Astronomy Discussion

These are discussions post and responses to two classmates. Please make the initial post at least 250 words and the responses to classmates 100 words. Please list all references that you may use.


In this discussion activity, you will use what you have learned through the assigned readings on how stars end their lives as main-sequence stars to investigate nearby stars for candidates for such fiery deaths. Before participating in the discussion:

·Read 23.1-23.2

·View Video: The death of a low-mass star (Links to an external site.)Links to an external site. [Video file][2 min 22 sec]

·View Video: The death of a massive star (Links to an external site.)Links to an external site. [Video file][4 min 19 sec]

Now let’s begin the discussion:

What kinds of stars would you, as an astronomer sometime in the future, monitor if you wished to observe a supernova explosion from its very beginning?

To help answer this question, consult the lists of the nearest and brightest stars, found in Appendix 4 of your textbook and on this webpage (Links to an external site.)Links to an external site., respectively.

Which, if any, of these stars are possible supernova candidates? Explain. Compare your results with at least two of your classmates. Did the spectral-type of the stars they identified differ from yours? Why?

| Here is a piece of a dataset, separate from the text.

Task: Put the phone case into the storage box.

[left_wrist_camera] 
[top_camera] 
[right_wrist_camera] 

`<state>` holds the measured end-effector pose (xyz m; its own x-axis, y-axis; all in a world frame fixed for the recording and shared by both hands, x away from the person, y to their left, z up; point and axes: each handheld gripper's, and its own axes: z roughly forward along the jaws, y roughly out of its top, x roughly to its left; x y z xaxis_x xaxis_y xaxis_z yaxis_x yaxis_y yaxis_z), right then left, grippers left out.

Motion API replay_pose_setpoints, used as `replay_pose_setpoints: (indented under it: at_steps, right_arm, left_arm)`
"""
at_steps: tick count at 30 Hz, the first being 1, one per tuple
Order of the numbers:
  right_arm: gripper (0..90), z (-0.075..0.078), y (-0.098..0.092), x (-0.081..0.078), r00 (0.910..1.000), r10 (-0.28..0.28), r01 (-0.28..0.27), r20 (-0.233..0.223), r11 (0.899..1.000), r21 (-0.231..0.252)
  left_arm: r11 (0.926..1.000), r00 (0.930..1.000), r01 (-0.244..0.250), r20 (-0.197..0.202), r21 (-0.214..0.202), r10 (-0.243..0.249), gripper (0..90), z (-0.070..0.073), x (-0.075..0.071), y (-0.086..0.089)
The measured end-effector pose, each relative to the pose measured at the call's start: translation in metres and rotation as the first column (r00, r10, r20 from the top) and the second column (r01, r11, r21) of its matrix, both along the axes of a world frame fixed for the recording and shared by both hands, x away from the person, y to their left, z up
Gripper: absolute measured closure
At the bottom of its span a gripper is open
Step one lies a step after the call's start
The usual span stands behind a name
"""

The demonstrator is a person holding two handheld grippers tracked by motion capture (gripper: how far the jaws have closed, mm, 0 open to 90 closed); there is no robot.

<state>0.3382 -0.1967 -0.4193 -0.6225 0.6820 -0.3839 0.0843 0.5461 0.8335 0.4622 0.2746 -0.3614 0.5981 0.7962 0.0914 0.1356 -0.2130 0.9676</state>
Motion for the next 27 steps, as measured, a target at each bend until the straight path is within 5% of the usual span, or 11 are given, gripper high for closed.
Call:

Remember that there are two types of supernova, Type IA and Type II. Choose one of these types for this activity. What is the difference between the types? What are the conditions necessary for each to happen? The answers to these questions should guide you on your search for candidate stars.

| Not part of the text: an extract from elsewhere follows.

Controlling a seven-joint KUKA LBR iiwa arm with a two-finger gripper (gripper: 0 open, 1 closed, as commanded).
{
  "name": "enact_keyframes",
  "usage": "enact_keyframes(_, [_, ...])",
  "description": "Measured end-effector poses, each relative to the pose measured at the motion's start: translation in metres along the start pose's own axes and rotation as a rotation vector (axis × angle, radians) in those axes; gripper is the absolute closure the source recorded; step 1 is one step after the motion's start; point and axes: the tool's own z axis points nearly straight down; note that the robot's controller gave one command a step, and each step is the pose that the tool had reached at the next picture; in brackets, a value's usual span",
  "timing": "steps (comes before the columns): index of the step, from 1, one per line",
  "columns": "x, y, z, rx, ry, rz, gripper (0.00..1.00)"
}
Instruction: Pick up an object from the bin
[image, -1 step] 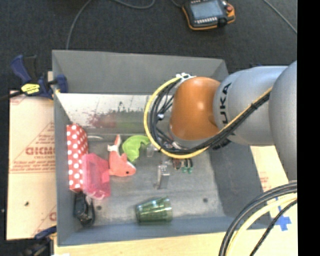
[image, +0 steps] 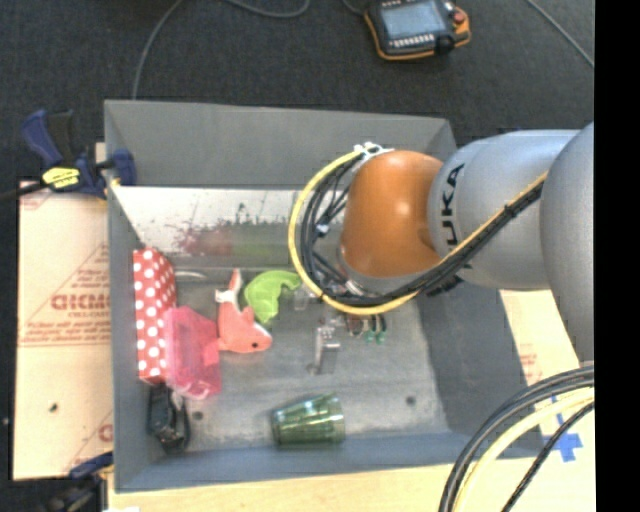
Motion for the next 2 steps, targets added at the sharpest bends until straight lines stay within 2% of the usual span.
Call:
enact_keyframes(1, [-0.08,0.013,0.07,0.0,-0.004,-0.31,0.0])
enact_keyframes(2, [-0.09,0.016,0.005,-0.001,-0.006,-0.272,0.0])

For full credit, you should explore at least one resource besides your textbook. Be sure to cite references used.


As an astronomer I would try and focus my efforts and monitor stars that are in the red super-giant stage of their lives or the white dwarf stage. We would be able to narrow our search by limiting ourselves to monitor spectral the classes D, M, and K and ensure they are in the correct luminosity range to indicate a situation that is ripe for a potential supernova. A current star being observed as supernova candidate, Betelgeuse which sits in the constellation of Orion is already in the M spectral class and is nearing the end of its life. The interesting part of Betelgeuse is its relatively close to our system which would prove to be an awesome sight day and night (Sessions, 2019).

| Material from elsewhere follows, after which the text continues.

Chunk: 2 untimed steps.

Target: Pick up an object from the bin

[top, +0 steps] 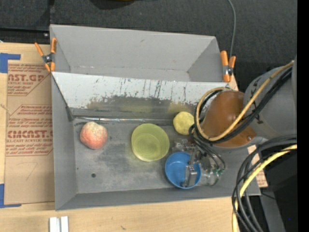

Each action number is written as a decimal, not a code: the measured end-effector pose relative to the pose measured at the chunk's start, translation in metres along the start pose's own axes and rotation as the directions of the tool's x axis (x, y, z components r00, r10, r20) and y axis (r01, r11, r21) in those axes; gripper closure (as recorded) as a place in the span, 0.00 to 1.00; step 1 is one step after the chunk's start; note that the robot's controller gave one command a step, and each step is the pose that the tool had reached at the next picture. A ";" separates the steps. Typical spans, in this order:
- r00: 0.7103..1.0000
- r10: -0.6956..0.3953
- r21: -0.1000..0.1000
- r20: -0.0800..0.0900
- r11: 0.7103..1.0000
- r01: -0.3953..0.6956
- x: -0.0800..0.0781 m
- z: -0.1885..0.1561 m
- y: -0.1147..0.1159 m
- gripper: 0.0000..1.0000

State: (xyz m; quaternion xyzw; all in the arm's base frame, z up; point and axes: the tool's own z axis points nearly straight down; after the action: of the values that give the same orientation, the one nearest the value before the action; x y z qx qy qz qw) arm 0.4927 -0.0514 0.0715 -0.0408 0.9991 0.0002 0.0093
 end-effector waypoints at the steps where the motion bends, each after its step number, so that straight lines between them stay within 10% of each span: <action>1: 0.918 -0.396 -0.011 -0.018 0.918 0.396 -0.024 0.004 -0.012 1.00; 2: 0.919 -0.395 -0.011 -0.018 0.919 0.394 -0.024 0.004 -0.012 1.00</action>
Offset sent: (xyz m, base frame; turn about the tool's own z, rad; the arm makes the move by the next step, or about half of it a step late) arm 0.0000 0.0000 0.0000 0.0000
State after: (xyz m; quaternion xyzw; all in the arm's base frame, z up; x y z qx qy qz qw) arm 0.5175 -0.0613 0.0682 -0.2412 0.9705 0.0016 -0.0009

There are two types of supernova which are type IA and II. I believe that the Hadar will become a supernova type II. The major differences between type IA and II is that type II supernova is about 5 times less luminous than type IA (OpenStax, 2016, p. 850). Also type IA supernova “light output initially increases and then slowly decreases over time” (OpenStax, 2016, p. 850). I believe that since the mass of the Hagar is 14.7 as greater than the Sun when the core collapses the fusion process will create an extremely powerful explosion.